* SUPPLIED RECORDS
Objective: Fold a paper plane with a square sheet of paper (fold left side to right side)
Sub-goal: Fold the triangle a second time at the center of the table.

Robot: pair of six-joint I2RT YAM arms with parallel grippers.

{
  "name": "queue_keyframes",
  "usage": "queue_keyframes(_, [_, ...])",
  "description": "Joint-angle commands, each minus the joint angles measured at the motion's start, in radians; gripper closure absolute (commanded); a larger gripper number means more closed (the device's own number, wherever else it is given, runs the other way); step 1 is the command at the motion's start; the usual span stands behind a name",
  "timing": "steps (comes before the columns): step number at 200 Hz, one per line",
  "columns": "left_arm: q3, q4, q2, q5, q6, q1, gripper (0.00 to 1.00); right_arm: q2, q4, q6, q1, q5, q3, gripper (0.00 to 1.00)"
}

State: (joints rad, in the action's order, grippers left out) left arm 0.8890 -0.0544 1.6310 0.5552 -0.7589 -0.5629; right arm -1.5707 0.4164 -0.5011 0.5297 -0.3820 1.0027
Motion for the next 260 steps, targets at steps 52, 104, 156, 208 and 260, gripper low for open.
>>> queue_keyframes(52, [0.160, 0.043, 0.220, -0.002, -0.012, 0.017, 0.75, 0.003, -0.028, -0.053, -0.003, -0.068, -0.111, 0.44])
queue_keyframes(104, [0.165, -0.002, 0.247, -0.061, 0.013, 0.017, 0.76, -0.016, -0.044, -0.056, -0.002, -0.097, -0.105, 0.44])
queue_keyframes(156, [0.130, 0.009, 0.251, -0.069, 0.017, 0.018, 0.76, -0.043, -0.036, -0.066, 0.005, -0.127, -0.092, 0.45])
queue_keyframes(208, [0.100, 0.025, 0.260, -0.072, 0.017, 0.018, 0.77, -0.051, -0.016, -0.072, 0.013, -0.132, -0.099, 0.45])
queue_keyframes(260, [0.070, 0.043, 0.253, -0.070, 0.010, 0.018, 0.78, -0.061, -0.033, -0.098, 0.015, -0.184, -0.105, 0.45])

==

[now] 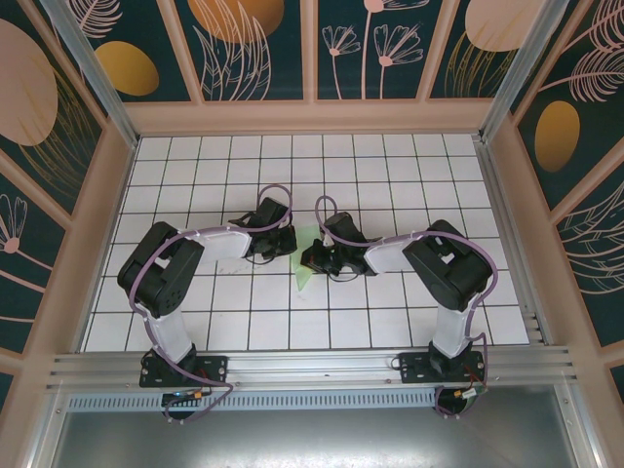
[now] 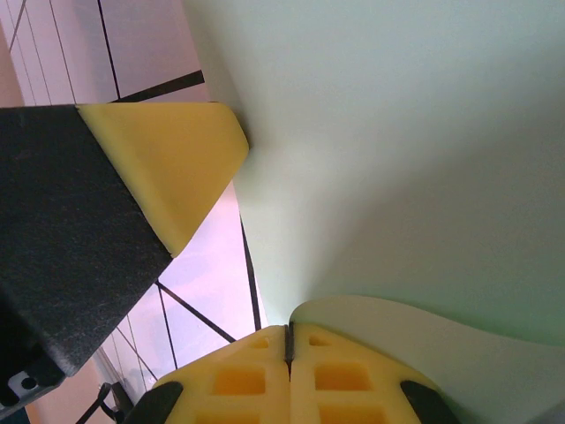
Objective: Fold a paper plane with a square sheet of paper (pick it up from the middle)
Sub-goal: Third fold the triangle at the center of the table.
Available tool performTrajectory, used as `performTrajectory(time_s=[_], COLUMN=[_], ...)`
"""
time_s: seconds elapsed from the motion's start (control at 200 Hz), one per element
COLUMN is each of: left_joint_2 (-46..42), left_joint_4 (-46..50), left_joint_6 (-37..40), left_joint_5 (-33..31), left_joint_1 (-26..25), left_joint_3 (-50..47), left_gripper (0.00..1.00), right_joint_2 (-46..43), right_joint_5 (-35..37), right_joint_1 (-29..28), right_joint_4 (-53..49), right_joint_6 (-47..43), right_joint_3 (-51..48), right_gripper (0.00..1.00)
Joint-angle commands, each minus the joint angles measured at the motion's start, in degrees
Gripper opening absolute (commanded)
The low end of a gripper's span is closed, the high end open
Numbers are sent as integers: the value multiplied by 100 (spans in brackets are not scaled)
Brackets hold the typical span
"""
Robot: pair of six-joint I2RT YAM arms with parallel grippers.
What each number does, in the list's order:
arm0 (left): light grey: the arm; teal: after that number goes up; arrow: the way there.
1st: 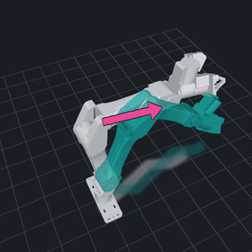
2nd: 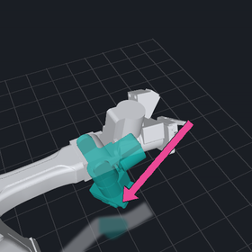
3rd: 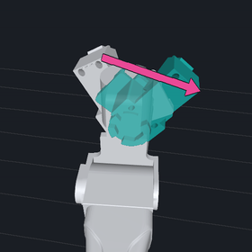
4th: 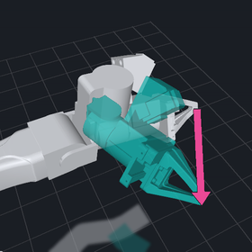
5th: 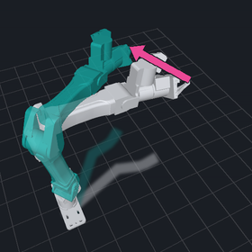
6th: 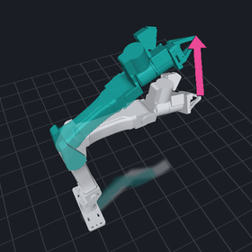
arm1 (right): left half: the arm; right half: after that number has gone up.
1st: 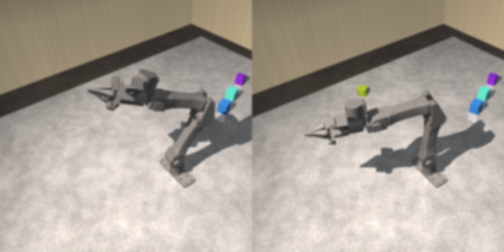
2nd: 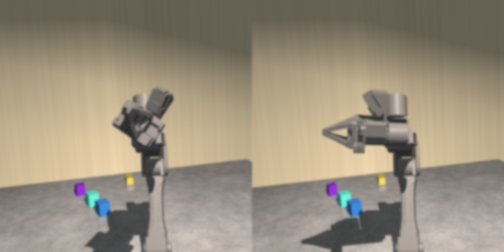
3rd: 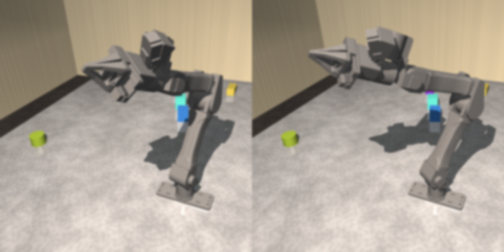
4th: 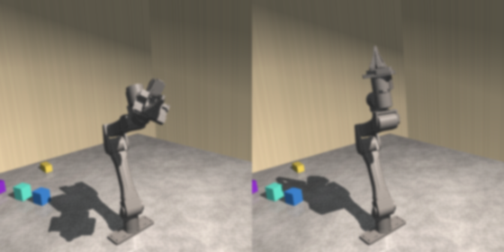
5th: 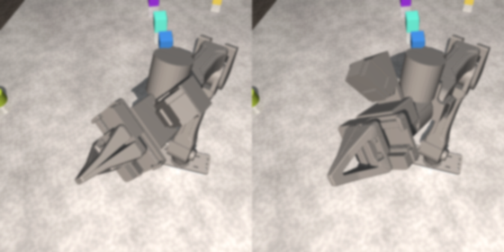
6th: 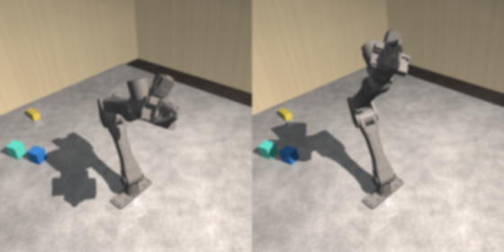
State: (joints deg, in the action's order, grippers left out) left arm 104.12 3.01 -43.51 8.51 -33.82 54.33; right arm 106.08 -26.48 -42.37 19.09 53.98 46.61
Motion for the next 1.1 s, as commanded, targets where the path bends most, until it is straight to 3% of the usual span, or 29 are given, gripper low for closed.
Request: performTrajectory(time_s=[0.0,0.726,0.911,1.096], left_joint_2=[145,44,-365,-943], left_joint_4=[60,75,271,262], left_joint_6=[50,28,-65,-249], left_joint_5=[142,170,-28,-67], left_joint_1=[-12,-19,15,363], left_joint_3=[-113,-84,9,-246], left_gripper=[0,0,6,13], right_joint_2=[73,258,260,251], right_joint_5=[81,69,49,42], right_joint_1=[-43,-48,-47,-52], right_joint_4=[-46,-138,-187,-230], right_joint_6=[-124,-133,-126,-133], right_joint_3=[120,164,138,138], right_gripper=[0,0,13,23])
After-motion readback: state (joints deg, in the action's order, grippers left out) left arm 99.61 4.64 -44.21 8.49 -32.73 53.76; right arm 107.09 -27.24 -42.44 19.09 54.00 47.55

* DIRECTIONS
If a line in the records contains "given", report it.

* ANSWER TO THIS TASK
  "description": "Joint-angle commands, each minus the joint angles measured at the motion's start, in radians; gripper closure absolute (commanded); a larger gripper number means more closed (the device's own number, wherever else it is given, runs the other way); step 1 is the command at the motion's start; the usual span stands behind a name",
Motion for the next 1.1 s, as commanded, targets where the path bends most, until it is straight to 3% of the usual span, or 29 are given, gripper low for closed.

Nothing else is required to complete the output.